La TV di domani? Tutta un’altra storia

Secondo le statistiche più recenti, nonostante i cambiamenti epocali di questi ultimi anni, la regina è sempre lei: la Televisione. Sì, proprio quella sistemata sul mobile in soggiorno, davanti al nostro divano preferito. Complici i mesi più duri del lockdown e della pandemia da Covid-19, nel 2020 la TV si è confermata come il media più amato dagli italiani.

Secondo una recente analisi dell’Ufficio studi di Comunicazione di Confindustria Radio Tv e Auditel, nel 2020 sono aumentati non solo il tempo di visione, ma anche la platea degli spettatori e l’acquisizione di nuove fasce di pubblico (comprese quelle storicamente più restie al cambiamento).

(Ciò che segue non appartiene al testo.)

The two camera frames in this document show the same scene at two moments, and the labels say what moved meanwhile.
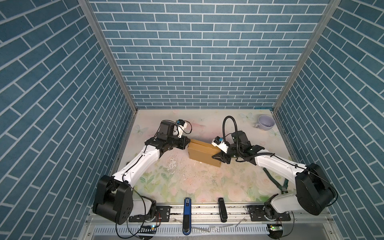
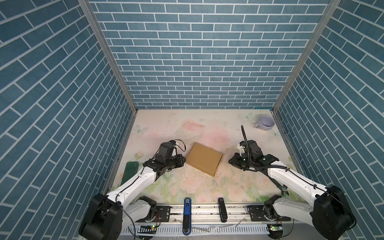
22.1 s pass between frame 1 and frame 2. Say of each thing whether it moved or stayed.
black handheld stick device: stayed
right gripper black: moved
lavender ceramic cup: stayed
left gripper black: moved
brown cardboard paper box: moved
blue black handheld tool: stayed
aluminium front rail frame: stayed
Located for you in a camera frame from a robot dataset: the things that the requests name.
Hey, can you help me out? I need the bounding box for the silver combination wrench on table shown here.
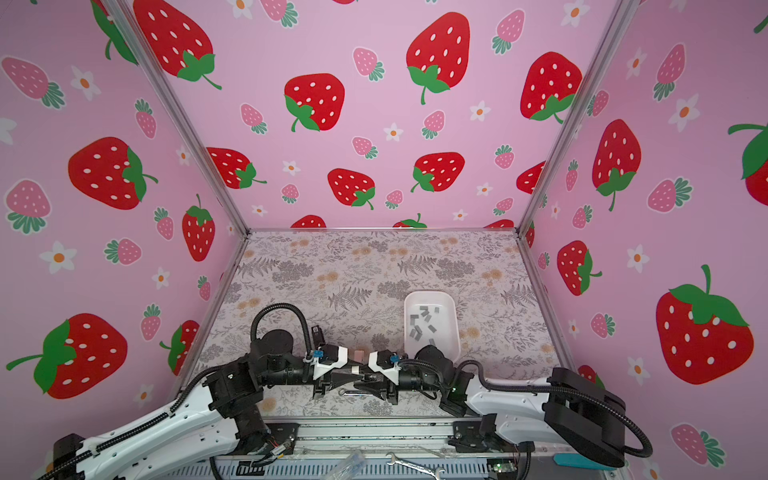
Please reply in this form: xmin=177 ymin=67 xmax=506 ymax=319
xmin=338 ymin=389 xmax=375 ymax=397

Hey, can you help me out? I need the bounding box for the white plastic tray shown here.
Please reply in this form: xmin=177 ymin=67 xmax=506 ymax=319
xmin=404 ymin=290 xmax=462 ymax=363

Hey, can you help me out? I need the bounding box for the teal tool handle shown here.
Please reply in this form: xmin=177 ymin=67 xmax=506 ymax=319
xmin=553 ymin=453 xmax=604 ymax=470

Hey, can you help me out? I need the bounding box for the aluminium right rear corner post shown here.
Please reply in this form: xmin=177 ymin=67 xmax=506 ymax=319
xmin=517 ymin=0 xmax=640 ymax=238

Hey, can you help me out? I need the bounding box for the aluminium left rear corner post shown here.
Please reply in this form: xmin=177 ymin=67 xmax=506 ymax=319
xmin=105 ymin=0 xmax=249 ymax=238

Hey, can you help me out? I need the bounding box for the silver wrench on rail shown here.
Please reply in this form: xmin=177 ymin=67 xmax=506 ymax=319
xmin=387 ymin=452 xmax=446 ymax=480

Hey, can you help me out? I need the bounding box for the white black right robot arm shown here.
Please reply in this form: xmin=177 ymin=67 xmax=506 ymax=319
xmin=352 ymin=345 xmax=653 ymax=467

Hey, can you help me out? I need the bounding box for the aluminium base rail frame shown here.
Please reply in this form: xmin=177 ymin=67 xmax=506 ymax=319
xmin=128 ymin=416 xmax=631 ymax=480

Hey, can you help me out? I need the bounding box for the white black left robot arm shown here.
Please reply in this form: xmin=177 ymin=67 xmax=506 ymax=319
xmin=43 ymin=303 xmax=364 ymax=479

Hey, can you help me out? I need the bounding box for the aluminium corner post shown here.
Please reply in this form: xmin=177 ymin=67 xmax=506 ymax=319
xmin=105 ymin=0 xmax=249 ymax=238
xmin=517 ymin=0 xmax=640 ymax=238

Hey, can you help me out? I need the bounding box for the clear plastic bag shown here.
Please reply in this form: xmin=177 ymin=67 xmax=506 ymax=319
xmin=322 ymin=450 xmax=367 ymax=480

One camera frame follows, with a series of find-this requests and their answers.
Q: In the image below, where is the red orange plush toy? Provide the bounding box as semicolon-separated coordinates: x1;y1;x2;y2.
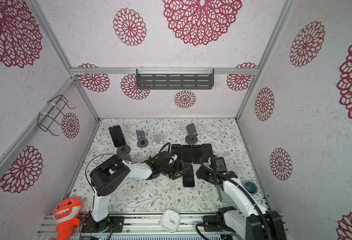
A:
53;198;82;240

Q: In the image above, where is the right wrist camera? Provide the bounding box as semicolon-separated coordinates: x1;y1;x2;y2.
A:
210;157;227;173

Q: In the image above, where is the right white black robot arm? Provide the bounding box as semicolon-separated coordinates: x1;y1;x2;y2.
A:
195;155;287;240

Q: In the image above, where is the teal ceramic cup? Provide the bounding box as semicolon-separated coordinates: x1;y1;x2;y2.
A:
243;180;258;195

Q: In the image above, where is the grey round stand back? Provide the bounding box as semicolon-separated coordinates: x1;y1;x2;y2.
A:
136;130;149;148

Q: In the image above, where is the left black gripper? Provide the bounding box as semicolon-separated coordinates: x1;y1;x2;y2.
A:
160;158;191;180

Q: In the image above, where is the dark grey wall shelf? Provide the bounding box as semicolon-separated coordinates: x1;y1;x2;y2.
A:
136;69;215;90

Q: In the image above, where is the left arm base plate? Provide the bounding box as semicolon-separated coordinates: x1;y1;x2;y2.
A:
81;216;125;233

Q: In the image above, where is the white phone stand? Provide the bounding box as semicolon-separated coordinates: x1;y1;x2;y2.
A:
152;133;164;146

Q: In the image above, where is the wood base stand right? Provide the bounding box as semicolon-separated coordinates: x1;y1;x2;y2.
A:
185;123;198;145

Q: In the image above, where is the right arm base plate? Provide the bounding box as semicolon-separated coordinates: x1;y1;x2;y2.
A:
203;215;235;232

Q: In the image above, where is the black wire wall rack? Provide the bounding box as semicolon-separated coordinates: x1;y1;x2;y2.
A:
37;95;75;137

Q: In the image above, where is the aluminium front rail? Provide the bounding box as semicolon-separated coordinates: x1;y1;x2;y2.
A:
37;207;288;240

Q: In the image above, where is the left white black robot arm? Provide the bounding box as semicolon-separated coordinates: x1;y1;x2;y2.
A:
82;143;190;233

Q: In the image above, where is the white square clock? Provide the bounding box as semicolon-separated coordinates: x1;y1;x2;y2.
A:
159;210;181;233

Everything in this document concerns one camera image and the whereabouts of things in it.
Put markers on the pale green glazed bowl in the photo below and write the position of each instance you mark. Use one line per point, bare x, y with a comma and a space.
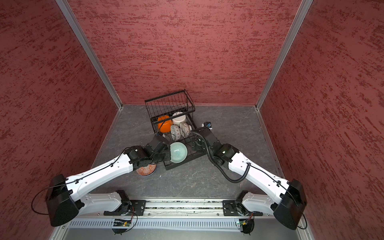
179, 152

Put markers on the left controller board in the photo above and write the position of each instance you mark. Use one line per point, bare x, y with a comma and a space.
121, 226

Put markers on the black wire dish rack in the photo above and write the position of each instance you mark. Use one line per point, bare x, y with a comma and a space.
179, 101

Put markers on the controller board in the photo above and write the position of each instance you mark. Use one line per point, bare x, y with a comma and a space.
121, 226
246, 226

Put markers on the red white patterned bowl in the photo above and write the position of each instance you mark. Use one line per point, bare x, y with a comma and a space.
185, 129

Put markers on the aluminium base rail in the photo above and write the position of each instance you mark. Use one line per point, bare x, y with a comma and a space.
170, 214

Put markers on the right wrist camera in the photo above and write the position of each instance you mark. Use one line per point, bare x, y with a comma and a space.
207, 125

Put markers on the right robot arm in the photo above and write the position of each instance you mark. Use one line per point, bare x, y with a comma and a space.
288, 197

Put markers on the right controller board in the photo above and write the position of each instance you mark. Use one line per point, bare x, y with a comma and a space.
246, 226

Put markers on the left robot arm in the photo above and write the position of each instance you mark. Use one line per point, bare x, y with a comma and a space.
69, 197

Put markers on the orange patterned bowl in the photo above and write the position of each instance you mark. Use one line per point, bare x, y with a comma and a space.
146, 171

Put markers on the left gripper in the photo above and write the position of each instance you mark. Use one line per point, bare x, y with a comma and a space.
165, 149

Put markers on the green white patterned bowl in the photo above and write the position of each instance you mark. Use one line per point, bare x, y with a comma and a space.
176, 133

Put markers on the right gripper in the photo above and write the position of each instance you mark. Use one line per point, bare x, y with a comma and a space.
197, 143

Qualcosa di diverso, però, c’è. Eccome. Se il mezzo resta lo stesso, lo schermo televisivo, cambiano i contenuti che attraverso di esso consumiamo ogni giorno. Secondo il rapporto 2021 di We Digital, a gennaio 2021 gli italiani attivi sui social media erano 41 milioni: guida la classifica YouTube con circa l’85%, seguita a ruota da What’sApp, Facebook, Instagram, Facebook Messenger, Twitter, Skype e Linkedin.

In pratica la generazione Z – per intenderci, quella venuta subito dopo i Millennials – sceglie Instagram, YouTube, Snapchat e TikTok come fonti principali per informarsi e reperire le notizie, e il 57% lo fa attraverso l’uso di video e non di testo. Sono questi alcuni dei dati contenuti nel volume “Storytelling Digitale. Le nuove produzioni 4.0”, scritto da Simone Arcagni e appena pubblicato dalla Luiss University Press.

Inoltre, la moltiplicazione delle modalità di fruizione in timeshifting e placeshifting crea un’esperienza di consumo fortemente personalizzata, nella quale a farla da protagonista è proprio il pubblico connesso, che scopre la realtà molteplice del cyber-spazio. Ipertesto, interattività e connettività diventano allora le parole chiave per comprendere il futuro che ci attende in questo campo, e intuire la direzione che i contenuti dovranno prendere per soddisfare un’utenza sempre meno passiva, e non più disposta a rinunciare all’emozione di essere al centro della scena. Anche di quella creativa.